The whole East, from the Danube to the Indus, from the Caspian Sea to the sources of the Nile, prepared with one intent to withstand the great invasion of Europe. Amid cares and preparations which had reference to three-quarters of the globe, Saladin neglected his nearest enemy, the feeble remnant of the Christian States in Syria, which, although unimportant in themselves, were of great consequence as landing-places for the invading western nations during the approaching war. The small principalities of Antioch and Tripoli still existed, and in the midst of the Turkish forces the marquis Conrad of Montferrat still displayed the banner of the cross upon the ramparts of Tyre.

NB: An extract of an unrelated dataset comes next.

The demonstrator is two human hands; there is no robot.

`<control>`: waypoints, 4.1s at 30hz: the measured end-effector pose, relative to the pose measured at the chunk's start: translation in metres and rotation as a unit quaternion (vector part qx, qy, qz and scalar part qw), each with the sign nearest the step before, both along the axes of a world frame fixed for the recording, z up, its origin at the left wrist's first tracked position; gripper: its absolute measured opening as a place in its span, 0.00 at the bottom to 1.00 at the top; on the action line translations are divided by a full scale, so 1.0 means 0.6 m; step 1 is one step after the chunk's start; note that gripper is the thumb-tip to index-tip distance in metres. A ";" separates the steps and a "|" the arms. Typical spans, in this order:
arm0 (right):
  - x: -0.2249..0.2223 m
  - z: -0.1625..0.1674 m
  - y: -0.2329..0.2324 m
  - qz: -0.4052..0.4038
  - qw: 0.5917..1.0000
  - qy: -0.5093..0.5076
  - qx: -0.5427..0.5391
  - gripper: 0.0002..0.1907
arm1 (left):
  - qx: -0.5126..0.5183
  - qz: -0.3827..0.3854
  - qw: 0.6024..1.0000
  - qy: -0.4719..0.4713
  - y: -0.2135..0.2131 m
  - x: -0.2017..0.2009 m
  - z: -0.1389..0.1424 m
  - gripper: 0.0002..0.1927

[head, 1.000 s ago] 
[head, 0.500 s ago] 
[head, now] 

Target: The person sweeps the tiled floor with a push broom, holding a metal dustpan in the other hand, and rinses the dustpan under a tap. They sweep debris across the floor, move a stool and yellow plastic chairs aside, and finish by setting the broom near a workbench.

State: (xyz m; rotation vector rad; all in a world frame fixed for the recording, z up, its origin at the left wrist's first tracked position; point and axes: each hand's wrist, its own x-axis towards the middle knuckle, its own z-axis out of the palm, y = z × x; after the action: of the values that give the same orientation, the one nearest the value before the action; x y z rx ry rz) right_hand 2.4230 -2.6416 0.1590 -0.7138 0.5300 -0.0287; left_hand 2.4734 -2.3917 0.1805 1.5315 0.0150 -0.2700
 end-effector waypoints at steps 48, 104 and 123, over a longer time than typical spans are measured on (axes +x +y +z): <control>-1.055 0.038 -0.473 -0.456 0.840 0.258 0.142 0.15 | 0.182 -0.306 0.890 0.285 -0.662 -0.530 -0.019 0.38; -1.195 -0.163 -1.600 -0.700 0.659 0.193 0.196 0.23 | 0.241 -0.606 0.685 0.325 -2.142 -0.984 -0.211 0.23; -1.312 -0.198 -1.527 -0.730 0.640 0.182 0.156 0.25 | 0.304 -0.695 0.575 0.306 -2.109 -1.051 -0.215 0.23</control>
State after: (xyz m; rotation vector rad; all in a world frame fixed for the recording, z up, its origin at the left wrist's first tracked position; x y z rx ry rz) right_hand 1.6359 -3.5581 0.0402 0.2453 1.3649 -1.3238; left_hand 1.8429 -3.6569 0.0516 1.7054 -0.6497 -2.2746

It seems as if in this instance Saladin had abandoned himself too much to the superb and easy carelessness of his nature. Hitherto he had not shrunk from the most strenuous exertions; but he was so certain of his victory that he neglected to strike the final blow. Not until the autumn of 1187 did he begin the siege of Tyre; and for the first time in his life he found a dangerous adversary in Conrad of Montferrat, a man of cool courage and keen determination, whose soul was unmoved by religious enthusiasm, and equally free from weakness or indecision; so that under his command the inhabitants of the city repulsed every attack with increasing assurance and resolution.
Saladin hereupon determined to try starvation, which a strict blockade by sea and land was to cause in the town; but in June, 1188, the Sicilian fleet appeared, gave the superiority by sea to the Christians, and brought relief to Tyre. The Sultan retreated, and marched through the defenceless provinces of Antioch and Tripoli, but there too he left the capitals in peace upon the arrival of the Sicilian fleet in their waters. The following summer he spent in taking the Frankish fortresses in Arabia Petræa, the possession of which was important to him in order to secure freedom of communication between Egypt and Syria.
Meanwhile the reinforcements from the West were pouring into the Christian seaport towns. In the first place, the two military and religious orders, the Templars and the Knights of St. John, had collected munitions of war of every kind from all their European possessions, and increased the number of their mercenaries to fourteen thousand men. King Guy[31] also had ransomed himself from captivity and had gone to Tripoli, where by degrees the remnant of the Syrian barons, and pilgrims of all nations, gathered round him. They took the right resolution to remain no longer inactive, but with the gigantic preparations in Europe in prospect, to begin the attack at once.